It has been over 7 weeks since he died. I say died because terms like 'passed on' or 'he left us' tend to hide the magnitude of what really happened. People do not like to hear about dead babies, it is a taboo subject when death in general is frowned upon in our society in general. Our country spends billions on healthcare for the elderly. Now before you call me a genocidal maniac and Dr. Kevorkian's right hand man, listen to what I mean. We are so concerned about prolonging life in this country. The goal is not the quality but the length. My grandmother was in a nursing home due to a degenerative disease, she was total care. Absolutely could not do a thing for herself. What kind of life was that? I have seen others in nursing home forgotten by their family just being cared for by overworked nursing aides. These people are kept alive basically as a symbol for their families, to escape the inevitable. Say there were no nursing homes, just acute care like hospitals and we cared for our elderly parents in our own home without all the intrusive medical treatments. What if these people who were in the home and not the nursing home died because they did not have all the care they provide. Is that a bad thing? To die at home while you can still perform some of your own acts of daily living and surrounded by family in a safe environment? Or would you rather sit in a nursing home for 5 years wallowing in your own diaper because they are too busy to change you. Me I prefer to die at home, with my family. I want them all to be surrounding my bed as I grip the hand of my grandson and whisper in his ear where I buried my treasure. I do not want to die in a nursing home. I told Marcellus I would though, for him. I told him the day he died that I would trade places with him, that he could live and I would wallow in a nursing home for years as he looked over me. But he did not live. He did not trade places with me, I could not take him away from that.
So I had to watch my baby die. And plunge myself in a world full of dead babies. A secret society of sorts, parents who lost children. A such taboo subject that people do not know what to say to you about it. I dont want to be in this society, I do not want to know what is comforting and what is not comforting to say to people in grief. A couple weeks before Marcellus was born we went to a pig pickin hosted by some of my brewing buddies. One of my brewing buddies lost his 2 year old unexpectedly and this was their first public function. I avoided them, I had no idea how to approach them. Her death affected me, I felt very sad to hear about it. I felt like I needed to go to the funeral for some reason. I saw the mother walking by the cars, visibly lost in thought. I thought about walking up to her and trying to give her sympathetic words. I am so glad I did not now. Nothing I could have said would have made it any better to her. She wanted to be alone, and me approaching her would have voided that want and made her upset. Now I know what to say to them because I know what they are going through. It sucks. It is no longer taboo to me.

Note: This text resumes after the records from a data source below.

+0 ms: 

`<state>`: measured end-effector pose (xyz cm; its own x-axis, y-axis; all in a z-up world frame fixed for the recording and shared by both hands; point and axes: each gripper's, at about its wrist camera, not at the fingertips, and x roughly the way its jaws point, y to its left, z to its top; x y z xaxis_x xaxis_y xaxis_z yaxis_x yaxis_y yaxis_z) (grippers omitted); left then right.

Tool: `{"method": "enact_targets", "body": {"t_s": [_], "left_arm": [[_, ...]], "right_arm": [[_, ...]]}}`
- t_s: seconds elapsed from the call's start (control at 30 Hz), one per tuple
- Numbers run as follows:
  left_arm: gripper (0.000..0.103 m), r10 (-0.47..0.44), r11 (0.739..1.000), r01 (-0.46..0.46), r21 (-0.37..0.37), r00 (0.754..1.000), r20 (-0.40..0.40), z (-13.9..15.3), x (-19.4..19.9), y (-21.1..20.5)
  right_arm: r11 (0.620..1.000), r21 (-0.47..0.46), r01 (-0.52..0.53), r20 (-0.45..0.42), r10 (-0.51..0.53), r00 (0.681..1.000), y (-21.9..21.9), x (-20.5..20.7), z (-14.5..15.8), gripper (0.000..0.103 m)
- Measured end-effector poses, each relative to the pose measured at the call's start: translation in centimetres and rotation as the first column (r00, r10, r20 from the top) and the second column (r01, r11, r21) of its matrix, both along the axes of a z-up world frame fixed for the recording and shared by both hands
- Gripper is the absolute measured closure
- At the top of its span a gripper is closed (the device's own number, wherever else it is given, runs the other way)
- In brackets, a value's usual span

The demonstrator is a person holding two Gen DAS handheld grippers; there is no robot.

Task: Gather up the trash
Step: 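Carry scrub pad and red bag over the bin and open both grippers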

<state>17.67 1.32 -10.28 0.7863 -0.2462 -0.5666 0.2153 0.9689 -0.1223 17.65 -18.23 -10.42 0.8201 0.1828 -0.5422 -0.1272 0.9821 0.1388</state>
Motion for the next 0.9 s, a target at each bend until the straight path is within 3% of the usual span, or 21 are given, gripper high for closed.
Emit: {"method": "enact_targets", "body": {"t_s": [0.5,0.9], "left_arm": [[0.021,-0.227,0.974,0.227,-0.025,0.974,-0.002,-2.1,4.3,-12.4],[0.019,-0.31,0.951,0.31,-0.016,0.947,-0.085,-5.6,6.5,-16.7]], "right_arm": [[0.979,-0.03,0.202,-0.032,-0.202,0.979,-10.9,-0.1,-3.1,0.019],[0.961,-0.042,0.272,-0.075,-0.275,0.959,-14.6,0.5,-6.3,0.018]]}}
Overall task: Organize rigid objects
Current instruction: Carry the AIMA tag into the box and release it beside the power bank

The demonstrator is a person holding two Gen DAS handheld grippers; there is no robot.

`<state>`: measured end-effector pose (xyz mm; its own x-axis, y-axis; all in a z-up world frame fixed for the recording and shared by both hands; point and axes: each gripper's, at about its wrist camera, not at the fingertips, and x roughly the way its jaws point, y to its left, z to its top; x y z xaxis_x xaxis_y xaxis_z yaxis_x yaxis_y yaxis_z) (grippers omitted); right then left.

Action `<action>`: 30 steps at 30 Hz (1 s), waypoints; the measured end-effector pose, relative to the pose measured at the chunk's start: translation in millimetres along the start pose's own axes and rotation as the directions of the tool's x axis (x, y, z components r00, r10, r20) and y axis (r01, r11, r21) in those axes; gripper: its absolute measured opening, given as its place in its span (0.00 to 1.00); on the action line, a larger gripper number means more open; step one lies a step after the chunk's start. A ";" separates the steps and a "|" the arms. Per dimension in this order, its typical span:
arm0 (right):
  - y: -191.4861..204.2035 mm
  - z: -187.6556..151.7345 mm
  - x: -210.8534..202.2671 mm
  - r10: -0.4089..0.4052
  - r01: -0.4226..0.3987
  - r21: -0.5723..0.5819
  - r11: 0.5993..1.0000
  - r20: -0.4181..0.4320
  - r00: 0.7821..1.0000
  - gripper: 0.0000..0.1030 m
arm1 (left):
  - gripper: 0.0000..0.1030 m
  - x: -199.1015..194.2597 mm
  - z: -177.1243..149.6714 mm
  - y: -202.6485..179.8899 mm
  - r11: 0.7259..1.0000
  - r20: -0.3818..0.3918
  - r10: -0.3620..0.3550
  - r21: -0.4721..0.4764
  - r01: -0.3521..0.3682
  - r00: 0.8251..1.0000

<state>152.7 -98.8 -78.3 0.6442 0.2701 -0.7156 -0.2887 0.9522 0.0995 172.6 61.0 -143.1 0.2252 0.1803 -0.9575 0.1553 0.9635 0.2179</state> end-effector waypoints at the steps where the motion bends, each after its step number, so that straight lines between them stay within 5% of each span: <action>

I told my best friend who I finally talked to last night about what I am going through. He admitted it is hard to know what to say and he has never been exposed to something like this. I told him straight up what I wanted him to do. I told him that never to worry about bringing it up to us because we are always lost in thought about it. People say things like they do not want to upset you by bringing it up. Like we are going through our day happy as two bees in a sunflower field until you brought up our dead baby. We are constantly upset about it. Its the first thing that we wake up to and the last thing that we fall asleep to. Marcellus is always in my thoughts because he is always in my heart. I told him I would carry him with me. If I could not raise him I would live for him.
Marcellus is not taboo, he is not forgotten, he is not passed on. He is dead. His body is lying in a box buried in the cold ground. Sometimes I lay in bed and put my hands over my eyes to see total darkness so I could know a little what it is like in there where he is. When I do that I slowly let a little light in and imagine what it would be like to be called home with Jesus. I hope he is smiling down on us, giving our hearts a hug. I miss my son so terribly much it hurts, it hurts right below my heart in a knot. Last night I sobbed uncontrollably because I missed him so much. No words could have made me feel better, I just needed to cry. I will cry my tears for him. He deserves that from me. I love him so much.